Kiribati Athletics Association
- Sport: Athletics
- Abbreviation: KAA
- Founded: 1999
- Affiliation: IAAF
- Affiliation date: 1999
- Regional affiliation: OAA
- Affiliation date: Suspended since 2020
- Headquarters: South Tarawa, Tarawa
- President: Brian Fukuyama

Official website
- www.foxsportspulse.com/assoc_page.cgi?c=2-1153-0-0-0
- Kiribati

= Kiribati Athletics Association =

Governing body of athletics in Kiribati

The Kiribati Athletics Association (KAA) is the governing body for the sport of athletics in the Kiribati. It is suspended by Kiribati National Olympic Committee and OAA since 2020.

== History ==
Athletes from Kiribati (then Gilbert Islands) participated already at the 1963, 1966, and 1971 South Pacific Games, as part of a combined Gilbert and Ellice Islands team.
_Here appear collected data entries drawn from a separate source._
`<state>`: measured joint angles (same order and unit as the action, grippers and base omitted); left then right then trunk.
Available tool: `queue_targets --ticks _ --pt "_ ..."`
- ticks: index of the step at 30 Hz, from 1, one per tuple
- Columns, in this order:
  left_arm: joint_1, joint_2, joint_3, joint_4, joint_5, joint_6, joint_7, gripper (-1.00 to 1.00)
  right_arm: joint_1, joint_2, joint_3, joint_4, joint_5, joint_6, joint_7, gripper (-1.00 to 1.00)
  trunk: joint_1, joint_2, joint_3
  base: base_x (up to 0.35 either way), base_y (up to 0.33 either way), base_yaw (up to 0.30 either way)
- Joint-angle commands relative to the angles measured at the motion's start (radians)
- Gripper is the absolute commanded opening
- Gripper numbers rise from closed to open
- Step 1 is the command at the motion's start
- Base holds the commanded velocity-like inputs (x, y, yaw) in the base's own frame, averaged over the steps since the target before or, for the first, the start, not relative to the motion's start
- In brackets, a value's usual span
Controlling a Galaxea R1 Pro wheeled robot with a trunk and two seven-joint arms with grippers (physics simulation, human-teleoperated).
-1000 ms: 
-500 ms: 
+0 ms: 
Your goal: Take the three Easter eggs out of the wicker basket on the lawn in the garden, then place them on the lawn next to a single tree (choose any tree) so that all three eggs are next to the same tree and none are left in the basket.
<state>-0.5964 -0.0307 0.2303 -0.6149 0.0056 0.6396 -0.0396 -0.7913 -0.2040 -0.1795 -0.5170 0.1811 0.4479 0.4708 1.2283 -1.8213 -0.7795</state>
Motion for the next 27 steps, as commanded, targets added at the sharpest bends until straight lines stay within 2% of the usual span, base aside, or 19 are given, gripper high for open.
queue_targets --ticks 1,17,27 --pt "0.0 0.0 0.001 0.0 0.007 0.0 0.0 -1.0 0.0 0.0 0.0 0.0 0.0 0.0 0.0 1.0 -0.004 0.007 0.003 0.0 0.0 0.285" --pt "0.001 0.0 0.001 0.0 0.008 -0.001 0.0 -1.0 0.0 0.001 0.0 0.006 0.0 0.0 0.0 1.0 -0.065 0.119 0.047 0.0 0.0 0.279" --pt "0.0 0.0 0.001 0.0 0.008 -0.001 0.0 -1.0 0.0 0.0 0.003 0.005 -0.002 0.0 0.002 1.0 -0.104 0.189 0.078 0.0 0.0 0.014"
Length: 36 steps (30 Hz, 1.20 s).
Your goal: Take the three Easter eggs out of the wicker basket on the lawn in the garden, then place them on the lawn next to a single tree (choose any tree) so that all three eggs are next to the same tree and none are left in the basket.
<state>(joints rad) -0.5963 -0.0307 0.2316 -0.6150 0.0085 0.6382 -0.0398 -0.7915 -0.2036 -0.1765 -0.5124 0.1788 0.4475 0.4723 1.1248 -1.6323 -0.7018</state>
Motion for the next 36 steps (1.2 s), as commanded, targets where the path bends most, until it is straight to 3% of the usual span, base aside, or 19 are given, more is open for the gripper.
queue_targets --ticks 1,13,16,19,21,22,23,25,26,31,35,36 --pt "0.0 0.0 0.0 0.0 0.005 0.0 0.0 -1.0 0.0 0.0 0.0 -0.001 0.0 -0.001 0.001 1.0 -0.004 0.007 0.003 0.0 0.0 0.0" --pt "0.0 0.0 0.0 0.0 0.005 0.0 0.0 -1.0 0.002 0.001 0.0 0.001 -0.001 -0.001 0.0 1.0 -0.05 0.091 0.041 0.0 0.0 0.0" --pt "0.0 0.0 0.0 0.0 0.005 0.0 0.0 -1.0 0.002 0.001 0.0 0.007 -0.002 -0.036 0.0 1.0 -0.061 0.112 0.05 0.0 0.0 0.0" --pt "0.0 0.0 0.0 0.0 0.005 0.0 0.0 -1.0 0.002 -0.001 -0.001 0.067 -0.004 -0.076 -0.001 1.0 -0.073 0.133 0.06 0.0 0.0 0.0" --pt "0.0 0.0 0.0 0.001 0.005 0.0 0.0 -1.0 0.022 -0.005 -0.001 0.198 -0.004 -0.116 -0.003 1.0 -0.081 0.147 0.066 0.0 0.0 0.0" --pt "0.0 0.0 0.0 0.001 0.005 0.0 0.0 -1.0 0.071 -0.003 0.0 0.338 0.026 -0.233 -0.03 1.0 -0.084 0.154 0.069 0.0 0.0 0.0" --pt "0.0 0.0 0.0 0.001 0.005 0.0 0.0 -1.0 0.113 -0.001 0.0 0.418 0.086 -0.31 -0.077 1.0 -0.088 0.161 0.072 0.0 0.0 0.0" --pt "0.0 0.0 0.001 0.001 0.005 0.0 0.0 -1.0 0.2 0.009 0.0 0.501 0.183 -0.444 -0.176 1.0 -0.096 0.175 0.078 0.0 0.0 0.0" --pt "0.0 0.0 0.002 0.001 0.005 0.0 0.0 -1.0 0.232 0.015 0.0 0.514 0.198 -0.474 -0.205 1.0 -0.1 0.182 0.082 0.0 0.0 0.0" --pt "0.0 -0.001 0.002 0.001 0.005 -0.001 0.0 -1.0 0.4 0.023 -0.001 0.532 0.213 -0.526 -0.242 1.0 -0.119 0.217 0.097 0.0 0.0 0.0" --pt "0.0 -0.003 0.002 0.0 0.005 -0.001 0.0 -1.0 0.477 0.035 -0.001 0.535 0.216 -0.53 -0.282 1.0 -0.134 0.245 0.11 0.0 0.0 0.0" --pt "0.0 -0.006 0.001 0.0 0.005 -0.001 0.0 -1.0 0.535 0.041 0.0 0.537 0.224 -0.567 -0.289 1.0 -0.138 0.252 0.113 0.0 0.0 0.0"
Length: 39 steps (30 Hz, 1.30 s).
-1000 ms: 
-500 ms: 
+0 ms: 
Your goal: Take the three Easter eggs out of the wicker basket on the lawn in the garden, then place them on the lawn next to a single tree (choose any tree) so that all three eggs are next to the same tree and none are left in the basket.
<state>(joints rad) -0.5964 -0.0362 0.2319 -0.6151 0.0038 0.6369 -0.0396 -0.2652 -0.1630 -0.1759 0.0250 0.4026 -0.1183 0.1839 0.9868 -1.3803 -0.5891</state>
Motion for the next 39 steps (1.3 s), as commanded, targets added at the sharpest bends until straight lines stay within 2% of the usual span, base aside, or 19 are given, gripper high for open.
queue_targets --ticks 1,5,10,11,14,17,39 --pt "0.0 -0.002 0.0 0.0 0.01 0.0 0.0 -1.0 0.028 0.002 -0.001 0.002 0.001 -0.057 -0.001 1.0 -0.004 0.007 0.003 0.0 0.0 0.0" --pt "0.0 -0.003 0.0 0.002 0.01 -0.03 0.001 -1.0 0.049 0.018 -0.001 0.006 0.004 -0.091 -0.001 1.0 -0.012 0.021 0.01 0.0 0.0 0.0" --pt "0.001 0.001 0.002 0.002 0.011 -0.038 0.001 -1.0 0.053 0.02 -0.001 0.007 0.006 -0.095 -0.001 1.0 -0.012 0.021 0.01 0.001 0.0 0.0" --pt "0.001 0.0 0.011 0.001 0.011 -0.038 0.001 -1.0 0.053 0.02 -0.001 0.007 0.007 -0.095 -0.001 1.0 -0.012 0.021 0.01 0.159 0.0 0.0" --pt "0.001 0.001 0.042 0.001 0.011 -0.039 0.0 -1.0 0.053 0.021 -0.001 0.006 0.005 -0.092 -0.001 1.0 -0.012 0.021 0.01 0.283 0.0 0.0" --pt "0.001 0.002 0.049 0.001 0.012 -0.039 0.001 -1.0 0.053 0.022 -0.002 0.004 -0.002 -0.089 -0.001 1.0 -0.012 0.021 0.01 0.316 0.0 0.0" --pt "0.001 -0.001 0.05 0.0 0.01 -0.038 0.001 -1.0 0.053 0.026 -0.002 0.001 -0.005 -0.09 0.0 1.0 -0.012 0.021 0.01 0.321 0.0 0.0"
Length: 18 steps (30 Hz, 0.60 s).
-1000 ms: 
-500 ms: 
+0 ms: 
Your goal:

After separation of the Ellice Islands (now Tuvalu), and independence, athletes from now Kiribati attended the 1979 South Pacific Games for the first time. and the Micronesian Games in 1998.

The official foundation of KAA occurred in 1999, and its affiliation to the IAAF in the same year.

Mwaereiti Burennatu was elected new president of KAA in 2000. In April 2005, Simon Burennatu was elected president. He was followed by Tierata Taukaban. In July 2009, he was replaced by Arobati Brechtefeld who served until 2012.

President was Tonana George until his replacement by Brian Fukuyama in May 2019.

== Affiliations ==
- International Association of Athletics Federations (IAAF) This is now known as World Athletics. (WA)
- Oceania Athletics Association (OAA)
Moreover, it is part of the following national organisations:
- Kiribati National Olympic Committee (KNOC)

== National records ==
KAA maintains the Kiribati records in athletics.